Brenna Shea, September 1st, 2023. Missoula, MT.

American Sand Wasp

Bembix americana

As its name suggests, the American sand wasp is widespread across North America, digging their shallow, solitary nests in loose sand and soil. Like many predatory wasps, the adults feed on nectar but prey on insects (usually flies) to feed their offspring. They lay an egg in a single chamber and then supply it with prey items. If conditions are right, several females may nest in close proximity, making them easy targets for parasitoids. However, in a strange turn, female wasps may prey on their parasites, an uncommon occurrence in nature.

Brenna Shea, September 1st, 2023. Missoula, MT.

Large Gray Dagger Moth

Acronicta insita

Acronicta insita is another great example of a fuzzy caterpillar best observed with eyes only.

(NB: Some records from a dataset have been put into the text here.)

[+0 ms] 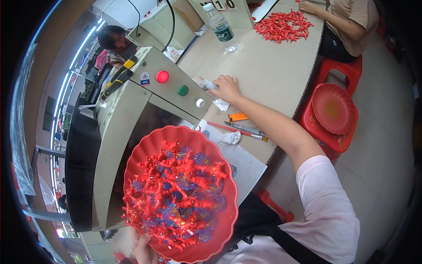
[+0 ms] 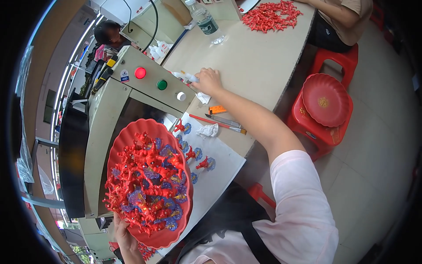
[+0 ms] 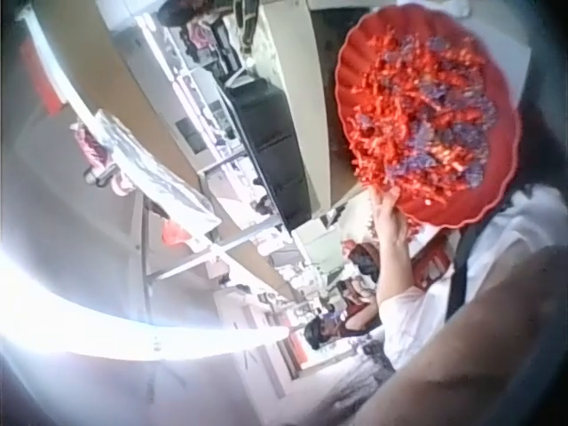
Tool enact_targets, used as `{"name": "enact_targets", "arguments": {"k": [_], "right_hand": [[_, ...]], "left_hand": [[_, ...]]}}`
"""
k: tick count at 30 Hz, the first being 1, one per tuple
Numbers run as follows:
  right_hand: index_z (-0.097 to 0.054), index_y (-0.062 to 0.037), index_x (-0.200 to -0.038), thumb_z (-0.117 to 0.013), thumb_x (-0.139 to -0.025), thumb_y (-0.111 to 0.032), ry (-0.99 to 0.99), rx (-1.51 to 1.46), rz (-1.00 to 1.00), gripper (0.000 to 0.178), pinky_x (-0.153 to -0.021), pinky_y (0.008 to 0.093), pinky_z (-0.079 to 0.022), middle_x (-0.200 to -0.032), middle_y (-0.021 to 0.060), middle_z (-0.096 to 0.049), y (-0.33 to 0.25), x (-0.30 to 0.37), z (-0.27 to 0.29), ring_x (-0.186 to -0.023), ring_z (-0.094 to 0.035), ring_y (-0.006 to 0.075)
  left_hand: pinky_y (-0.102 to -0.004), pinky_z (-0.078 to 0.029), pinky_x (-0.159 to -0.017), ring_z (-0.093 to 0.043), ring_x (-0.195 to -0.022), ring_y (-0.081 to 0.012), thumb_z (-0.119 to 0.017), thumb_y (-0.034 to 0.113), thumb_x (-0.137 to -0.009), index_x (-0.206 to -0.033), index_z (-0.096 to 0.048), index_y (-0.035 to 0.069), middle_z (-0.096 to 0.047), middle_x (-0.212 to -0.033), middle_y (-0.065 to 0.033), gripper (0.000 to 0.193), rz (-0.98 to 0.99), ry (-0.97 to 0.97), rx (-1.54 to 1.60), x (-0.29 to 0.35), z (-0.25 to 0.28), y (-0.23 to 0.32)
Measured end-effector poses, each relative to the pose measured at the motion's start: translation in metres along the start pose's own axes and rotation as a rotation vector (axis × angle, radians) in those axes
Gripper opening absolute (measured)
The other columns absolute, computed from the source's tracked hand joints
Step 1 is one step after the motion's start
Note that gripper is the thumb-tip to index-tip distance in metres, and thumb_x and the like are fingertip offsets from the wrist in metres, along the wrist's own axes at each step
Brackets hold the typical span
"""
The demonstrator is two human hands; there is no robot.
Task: The person glues toy figurines onto plastic bases with a squeeze bottle, gathers the assembled figurines onto a tray to dump them onto an adjacent workstation, and empties plastic bases from a container onto the table.
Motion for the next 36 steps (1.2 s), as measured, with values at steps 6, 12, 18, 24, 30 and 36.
{"name": "enact_targets", "arguments": {"k": [6,12,18,24,30,36], "right_hand": [[-0.063,-0.0062,-0.083,-0.064,-0.066,-0.019,-0.165,-0.191,0.022,0.022,-0.075,0.0385,-0.045,-0.079,0.0122,-0.062,0.002,0.000,-0.020,-0.079,-0.059,0.0278],[-0.060,-0.0013,-0.074,-0.056,-0.068,-0.004,-0.102,-0.071,0.098,0.008,-0.070,0.0389,-0.048,-0.077,0.0177,-0.061,-0.011,0.000,-0.024,-0.076,-0.060,0.0314],[-0.053,-0.0017,-0.103,-0.058,-0.073,-0.010,-0.058,-0.491,-0.009,0.031,-0.075,0.0332,-0.046,-0.094,0.0156,-0.057,-0.005,0.015,0.039,-0.086,-0.057,0.0255],[-0.031,-0.0065,-0.128,-0.036,-0.089,-0.042,-0.226,-1.336,-0.195,0.053,-0.096,0.0359,-0.033,-0.124,0.0153,-0.040,0.012,0.102,0.182,-0.114,-0.039,0.0219],[-0.029,-0.0106,-0.130,-0.045,-0.085,-0.032,-0.145,-1.218,-0.474,0.052,-0.089,0.0373,-0.041,-0.123,0.0101,-0.043,0.060,0.114,0.230,-0.107,-0.047,0.0197],[-0.029,-0.0155,-0.128,-0.042,-0.077,-0.011,-0.063,-1.012,-0.656,0.053,-0.067,0.0455,-0.051,-0.107,0.0072,-0.052,0.124,0.072,0.249,-0.087,-0.058,0.0190]], "left_hand": [[-0.0340,-0.040,-0.090,-0.048,-0.107,-0.0215,-0.043,-0.006,-0.070,-0.129,-0.029,0.006,-0.044,-0.122,-0.0104,0.062,0.008,0.028,-0.005,0.003,-0.003,-0.003],[-0.0345,-0.039,-0.091,-0.047,-0.107,-0.0212,-0.043,-0.006,-0.070,-0.130,-0.028,0.007,-0.042,-0.124,-0.0100,0.063,0.029,0.016,-0.023,0.004,-0.009,-0.005],[-0.0344,-0.038,-0.092,-0.046,-0.108,-0.0219,-0.046,-0.007,-0.071,-0.129,-0.029,0.007,-0.042,-0.123,-0.0092,0.062,0.108,-0.118,-0.035,-0.018,-0.066,-0.004],[-0.0348,-0.043,-0.086,-0.053,-0.099,-0.0212,-0.049,-0.004,-0.076,-0.131,-0.024,0.013,-0.047,-0.116,-0.0106,0.063,0.227,-0.398,-0.060,-0.065,-0.171,-0.028],[-0.0366,-0.048,-0.076,-0.058,-0.089,-0.0224,-0.044,-0.002,-0.079,-0.126,-0.027,0.013,-0.051,-0.107,-0.0136,0.052,0.238,-0.570,-0.036,-0.130,-0.290,-0.080],[-0.0364,-0.052,-0.072,-0.059,-0.087,-0.0259,-0.035,-0.001,-0.082,-0.121,-0.027,0.008,-0.048,-0.111,-0.0166,0.040,0.402,-0.665,-0.017,-0.163,-0.377,-0.140]]}}
Point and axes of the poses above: each hand's wrist, its own x-axis away from the middle knuckle, its own z-axis out of the back of the hand, y = z × x, the point moved 9 cm from there along -x, towards the middle knuckle
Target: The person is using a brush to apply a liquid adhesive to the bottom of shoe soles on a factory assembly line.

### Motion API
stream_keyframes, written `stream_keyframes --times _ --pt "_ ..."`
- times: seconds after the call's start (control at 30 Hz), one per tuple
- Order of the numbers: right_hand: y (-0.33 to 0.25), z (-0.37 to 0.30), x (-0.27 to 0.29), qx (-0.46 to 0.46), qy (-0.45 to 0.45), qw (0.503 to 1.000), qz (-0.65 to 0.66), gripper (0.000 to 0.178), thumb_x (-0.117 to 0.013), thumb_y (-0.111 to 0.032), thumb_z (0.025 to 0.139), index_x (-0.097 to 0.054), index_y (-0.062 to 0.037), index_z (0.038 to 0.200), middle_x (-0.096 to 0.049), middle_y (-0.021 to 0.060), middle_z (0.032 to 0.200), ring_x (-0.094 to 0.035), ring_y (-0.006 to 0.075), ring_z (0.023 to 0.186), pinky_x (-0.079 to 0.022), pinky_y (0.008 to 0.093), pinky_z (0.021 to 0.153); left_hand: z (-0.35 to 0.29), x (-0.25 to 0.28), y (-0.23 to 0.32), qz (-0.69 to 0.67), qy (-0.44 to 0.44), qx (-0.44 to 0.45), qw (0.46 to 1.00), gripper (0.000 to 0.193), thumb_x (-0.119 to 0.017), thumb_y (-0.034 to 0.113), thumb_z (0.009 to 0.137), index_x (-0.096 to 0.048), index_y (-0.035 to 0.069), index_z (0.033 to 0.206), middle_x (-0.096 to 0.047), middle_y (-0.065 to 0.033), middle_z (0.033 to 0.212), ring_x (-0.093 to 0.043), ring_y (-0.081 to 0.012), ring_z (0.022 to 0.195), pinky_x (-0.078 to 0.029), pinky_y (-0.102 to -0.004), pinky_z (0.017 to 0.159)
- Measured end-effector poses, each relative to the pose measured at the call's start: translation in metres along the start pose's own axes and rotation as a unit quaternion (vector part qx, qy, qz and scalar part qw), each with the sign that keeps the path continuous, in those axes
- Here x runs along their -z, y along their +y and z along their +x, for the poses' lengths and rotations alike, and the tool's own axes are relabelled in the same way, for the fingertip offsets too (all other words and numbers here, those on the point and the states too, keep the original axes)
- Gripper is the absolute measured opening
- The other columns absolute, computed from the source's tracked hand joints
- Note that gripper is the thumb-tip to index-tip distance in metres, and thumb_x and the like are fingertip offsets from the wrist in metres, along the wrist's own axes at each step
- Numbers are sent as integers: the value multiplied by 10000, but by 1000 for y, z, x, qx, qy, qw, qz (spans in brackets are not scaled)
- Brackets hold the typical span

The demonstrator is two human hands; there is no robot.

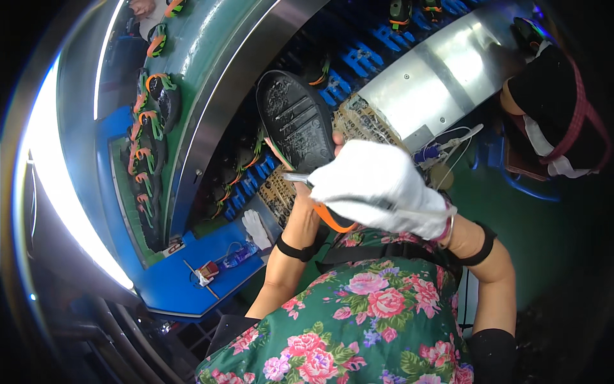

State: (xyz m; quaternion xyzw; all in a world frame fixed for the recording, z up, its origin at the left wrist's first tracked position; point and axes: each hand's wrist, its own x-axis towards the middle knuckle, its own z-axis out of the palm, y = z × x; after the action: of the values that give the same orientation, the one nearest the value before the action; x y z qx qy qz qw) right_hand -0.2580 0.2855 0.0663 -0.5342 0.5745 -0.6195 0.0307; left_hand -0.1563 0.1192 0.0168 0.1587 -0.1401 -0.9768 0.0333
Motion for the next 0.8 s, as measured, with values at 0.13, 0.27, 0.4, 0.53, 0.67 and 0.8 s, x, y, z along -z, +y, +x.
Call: stream_keyframes --times 0.13,0.27,0.4,0.53,0.67,0.8 --pt "2 -3 4 -7 5 1000 -23 273 -766 -17 790 -772 -42 1062 -766 120 1068 -718 279 869 -576 371 765 2 7 5 43 34 -11 998 1173 -256 1028 737 -596 31 1253 -689 -184 1005 -699 -280 807 -611 -435 708" --pt "1 -16 -7 25 -13 999 -19 284 -768 -23 784 -774 -41 1068 -768 118 1087 -723 280 890 -575 364 737 5 5 8 49 28 -3 998 1169 -270 1027 733 -597 30 1248 -684 -172 991 -695 -294 815 -601 -457 717" --pt "2 -12 7 -29 5 999 14 289 -794 -15 757 -781 -57 1043 -771 116 1052 -724 261 853 -572 349 712 10 1 13 78 78 -56 992 1158 -280 1019 739 -583 32 1264 -682 -184 981 -697 -305 780 -607 -453 664" --pt "-2 -19 -4 11 -6 1000 -17 290 -803 -50 787 -767 -63 1075 -756 104 1015 -707 270 842 -577 375 719 16 -11 14 64 50 -74 994 1159 -289 1017 731 -577 35 1275 -681 -187 987 -699 -315 782 -613 -458 660" --pt "-2 -16 8 -77 2 995 61 272 -801 -54 789 -761 -39 1058 -757 120 1018 -710 271 835 -577 372 744 20 -10 18 48 11 -78 996 1170 -281 1019 728 -573 32 1284 -680 -191 1005 -704 -319 808 -614 -461 669" --pt "-2 -18 9 -45 -3 999 8 279 -793 -22 772 -769 -42 1049 -760 112 1010 -706 261 824 -572 363 732 25 -10 25 82 -22 -94 992 1196 -248 1024 725 -565 29 1308 -682 -206 1031 -710 -328 839 -617 -467 684"
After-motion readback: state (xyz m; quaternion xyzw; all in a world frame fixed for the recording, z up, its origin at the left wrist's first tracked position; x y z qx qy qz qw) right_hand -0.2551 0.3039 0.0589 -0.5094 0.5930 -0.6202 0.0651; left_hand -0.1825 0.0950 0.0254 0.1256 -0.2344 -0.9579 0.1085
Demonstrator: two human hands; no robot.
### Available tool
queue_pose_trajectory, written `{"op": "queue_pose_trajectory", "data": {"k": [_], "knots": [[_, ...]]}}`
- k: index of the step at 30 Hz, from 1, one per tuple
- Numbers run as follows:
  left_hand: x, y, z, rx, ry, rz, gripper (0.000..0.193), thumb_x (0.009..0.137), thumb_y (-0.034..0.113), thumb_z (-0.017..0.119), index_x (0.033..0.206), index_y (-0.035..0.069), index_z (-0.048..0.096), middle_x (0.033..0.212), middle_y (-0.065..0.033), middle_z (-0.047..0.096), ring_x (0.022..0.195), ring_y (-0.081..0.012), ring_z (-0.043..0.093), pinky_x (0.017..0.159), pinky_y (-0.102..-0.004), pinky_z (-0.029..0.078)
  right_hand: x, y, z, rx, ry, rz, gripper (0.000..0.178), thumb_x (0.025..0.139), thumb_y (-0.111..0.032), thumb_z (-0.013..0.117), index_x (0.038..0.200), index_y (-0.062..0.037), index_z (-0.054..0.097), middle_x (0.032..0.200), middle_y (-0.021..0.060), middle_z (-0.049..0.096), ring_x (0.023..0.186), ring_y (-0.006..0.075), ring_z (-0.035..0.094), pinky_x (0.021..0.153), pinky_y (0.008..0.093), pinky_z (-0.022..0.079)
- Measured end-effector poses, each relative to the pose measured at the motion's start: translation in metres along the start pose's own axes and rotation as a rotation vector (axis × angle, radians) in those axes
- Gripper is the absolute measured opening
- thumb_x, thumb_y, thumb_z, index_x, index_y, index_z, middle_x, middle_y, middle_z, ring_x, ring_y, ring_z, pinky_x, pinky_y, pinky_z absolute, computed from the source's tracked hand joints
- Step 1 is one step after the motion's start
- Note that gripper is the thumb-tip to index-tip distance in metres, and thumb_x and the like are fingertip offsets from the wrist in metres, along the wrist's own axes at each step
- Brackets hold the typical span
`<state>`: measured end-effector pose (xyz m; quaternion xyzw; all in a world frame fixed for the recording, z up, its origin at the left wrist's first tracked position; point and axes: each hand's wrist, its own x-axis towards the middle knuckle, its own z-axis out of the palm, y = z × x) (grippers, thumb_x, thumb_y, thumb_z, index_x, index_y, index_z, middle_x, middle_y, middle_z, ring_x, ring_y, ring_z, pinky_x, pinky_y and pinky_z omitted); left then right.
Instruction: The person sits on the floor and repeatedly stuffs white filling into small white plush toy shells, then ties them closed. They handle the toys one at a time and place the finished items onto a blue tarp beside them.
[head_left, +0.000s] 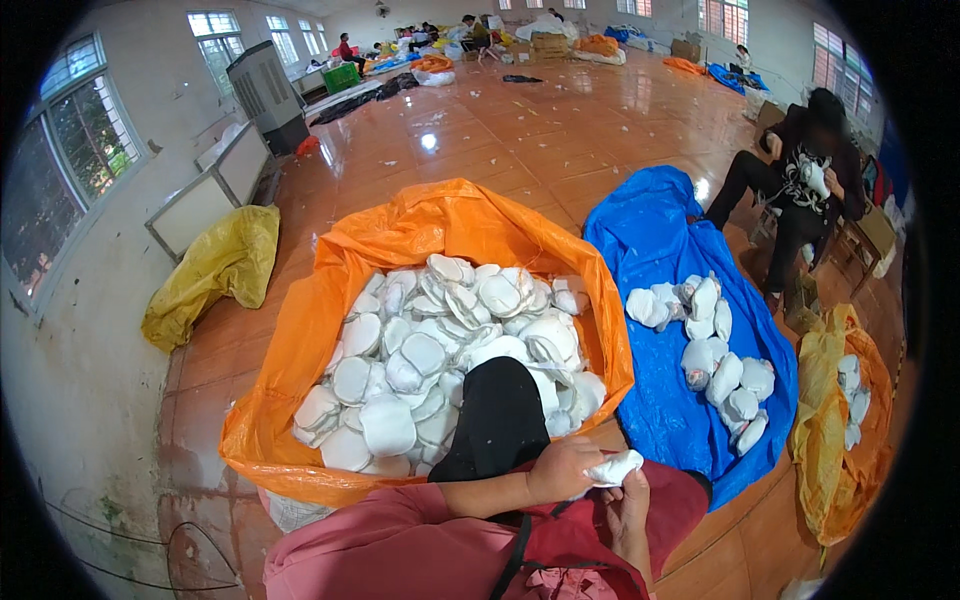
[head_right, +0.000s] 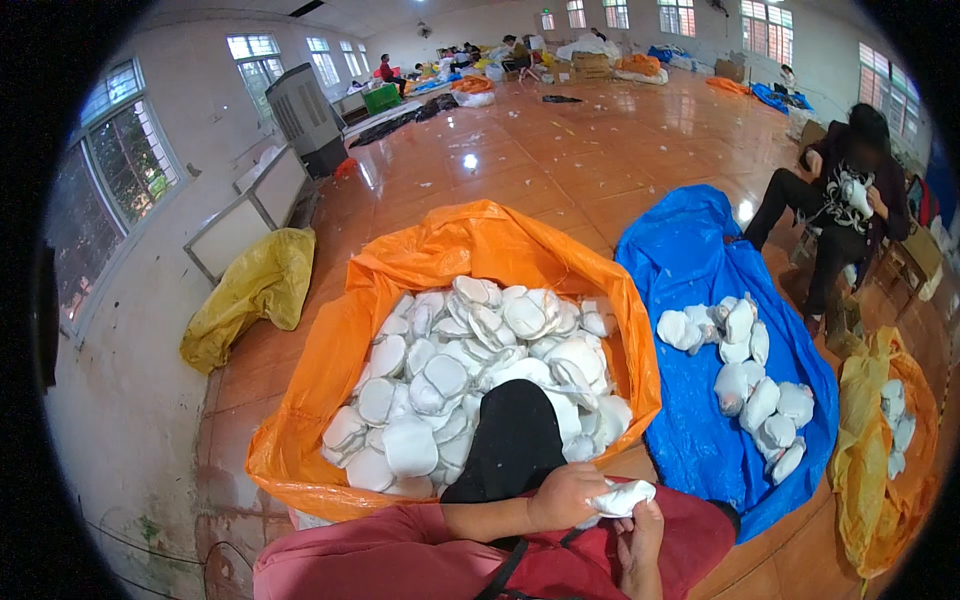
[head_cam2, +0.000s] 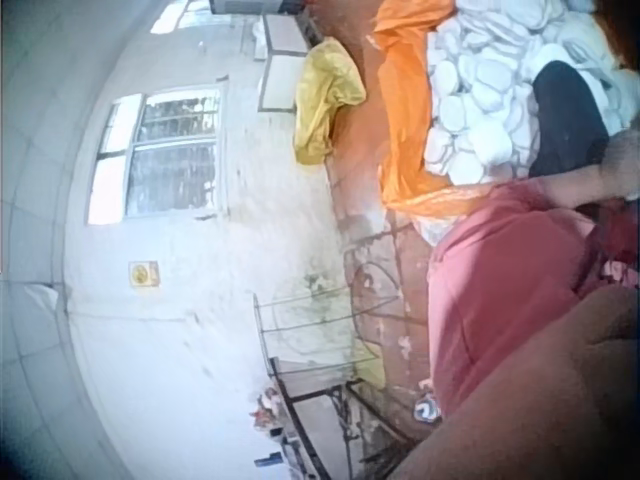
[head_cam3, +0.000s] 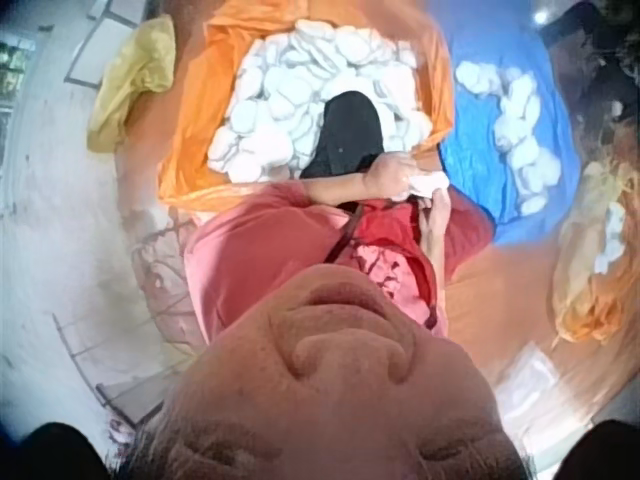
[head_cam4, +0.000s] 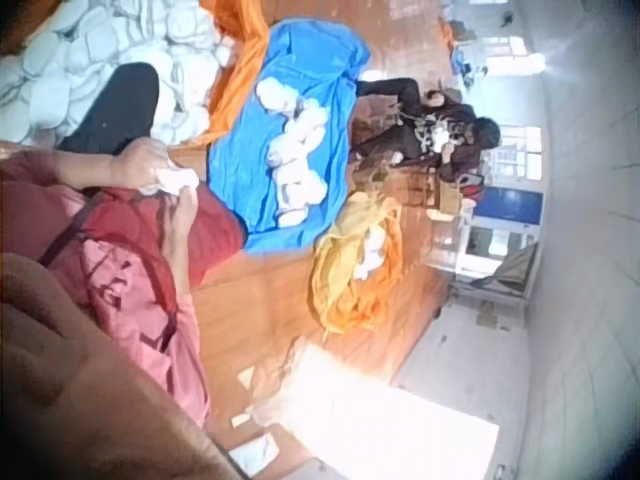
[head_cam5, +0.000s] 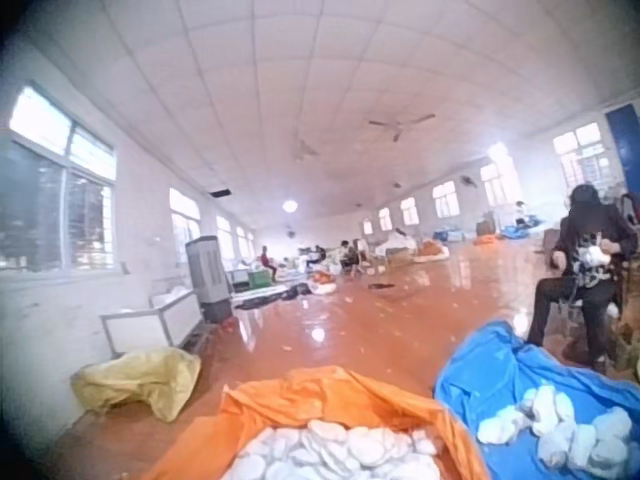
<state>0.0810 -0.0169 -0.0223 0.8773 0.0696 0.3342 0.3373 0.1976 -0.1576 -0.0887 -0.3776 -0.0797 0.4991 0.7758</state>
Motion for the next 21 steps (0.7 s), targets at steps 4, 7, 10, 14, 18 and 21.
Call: {"op": "queue_pose_trajectory", "data": {"k": [4,7,10,14,18,21], "knots": [[-0.001,0.011,0.005,-0.079,-0.050,-0.170,0.034,0.073,0.030,0.078,0.068,0.004,0.057,0.066,-0.0132,0.055,0.066,-0.0332,0.058,0.058,-0.0414,0.044,-0.003,0.002,0.007,0.011,0.114,-0.036,0.023,0.096,-0.030,0.057,0.094,-0.0064,0.059,0.074,-0.0025,0.057,0.054,0.0055,0.041,0.048,0.0219,0.034],[-0.001,0.004,0.010,0.046,0.048,-0.337,0.039,0.076,0.035,0.077,0.070,0.001,0.058,0.068,-0.0159,0.058,0.067,-0.0348,0.060,0.060,-0.0415,0.046,-0.004,0.005,-0.002,-0.012,0.079,-0.083,0.020,0.094,-0.023,0.059,0.101,-0.0037,0.061,0.088,0.0019,0.063,0.072,0.0101,0.055,0.065,0.0245,0.045],[0.005,0.000,0.004,-0.080,0.112,-0.519,0.042,0.079,0.036,0.076,0.077,-0.003,0.061,0.071,-0.0219,0.060,0.065,-0.0338,0.062,0.058,-0.0395,0.047,0.002,0.015,-0.024,-0.235,0.032,0.002,0.029,0.088,-0.006,0.059,0.117,0.0011,0.060,0.113,0.0079,0.063,0.103,0.0193,0.059,0.094,0.0335,0.045],[0.007,0.001,-0.006,-0.112,0.090,-0.599,0.038,0.080,0.034,0.075,0.079,-0.003,0.062,0.071,-0.0222,0.060,0.064,-0.0314,0.064,0.057,-0.0380,0.046,-0.001,0.018,0.004,-0.149,0.009,-0.022,0.033,0.086,-0.004,0.064,0.118,0.0012,0.060,0.117,0.0067,0.060,0.107,0.0199,0.057,0.098,0.0342,0.041],[-0.002,-0.025,0.004,-0.122,0.176,-0.658,0.039,0.081,0.035,0.074,0.083,-0.003,0.064,0.072,-0.0205,0.063,0.065,-0.0300,0.064,0.060,-0.0369,0.048,-0.002,0.018,0.002,-0.175,-0.037,-0.053,0.021,0.087,-0.007,0.065,0.107,0.0001,0.062,0.109,0.0058,0.062,0.100,0.0180,0.057,0.094,0.0333,0.042],[-0.003,-0.039,0.005,-0.241,0.179,-0.676,0.045,0.081,0.041,0.073,0.089,-0.003,0.064,0.078,-0.0207,0.065,0.070,-0.0316,0.066,0.063,-0.0380,0.050,0.003,0.032,-0.020,-0.296,-0.062,-0.196,0.014,0.088,-0.008,0.064,0.100,-0.0006,0.062,0.105,0.0061,0.064,0.095,0.0156,0.058,0.089,0.0320,0.044]]}}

Their hairs are particularly irritating and are said to be hollow and contain toxins. Though largely absent from the Great Plains, they are found throughout the northern United States. This individual will spin a tough cocoon of silk and hair, then overwinter in its pupal stage. The adults emerge in the spring and are on wing from roughly May to August, but their flight period depends heavily on location.

Jenn Worrell, September 5th, 2023. Rattlesnake National Recreation Area & Wilderness, Missoula, MT.

Oreas Comma

Polygonia oreas

Like all comma butterflies, the Oreas comma has a conspicuous white mark on the underside of its wings that resembles a comma. This species is found in the west, from southern British Columbia to northern California, in redwood and mountain pine forests. The adults feed on sap and rotting fruit and are rarely seen nectaring on flowers.

Kelly Dix, August 28th, 2023. Bass Creek, Florence, MT.

White Underwing Moth

Catocala relicta

This is the only underwing in North America with white and black hindwings. Others are usually black with brightly-colored bands of orange, yellow, pink, or red, with a number sporting all-black hindwings. Underwings rest by day, camouflaged on the bark of tree trunks. This species ranges widely, living in forests coast to coast. In Montana, white underwings fly in August and September.

Wendy Brooke, September 4th, 2023. Missoula, MT.

Pearly-winged Lichen Moth

Crambidia casta

Moths are often named for traits exhibited by their adult form OR their larval form – but rarely both. The pearly-winged lichen moth is an exception. Its name comes from the pearly white forewings of the adult, and their larval food source – lichens. They are found in the northern United States and southern to central Canada in dry, open woodlands and prairie riparian areas.

Brenna Shea, September 1st, 2023. Missoula, MT.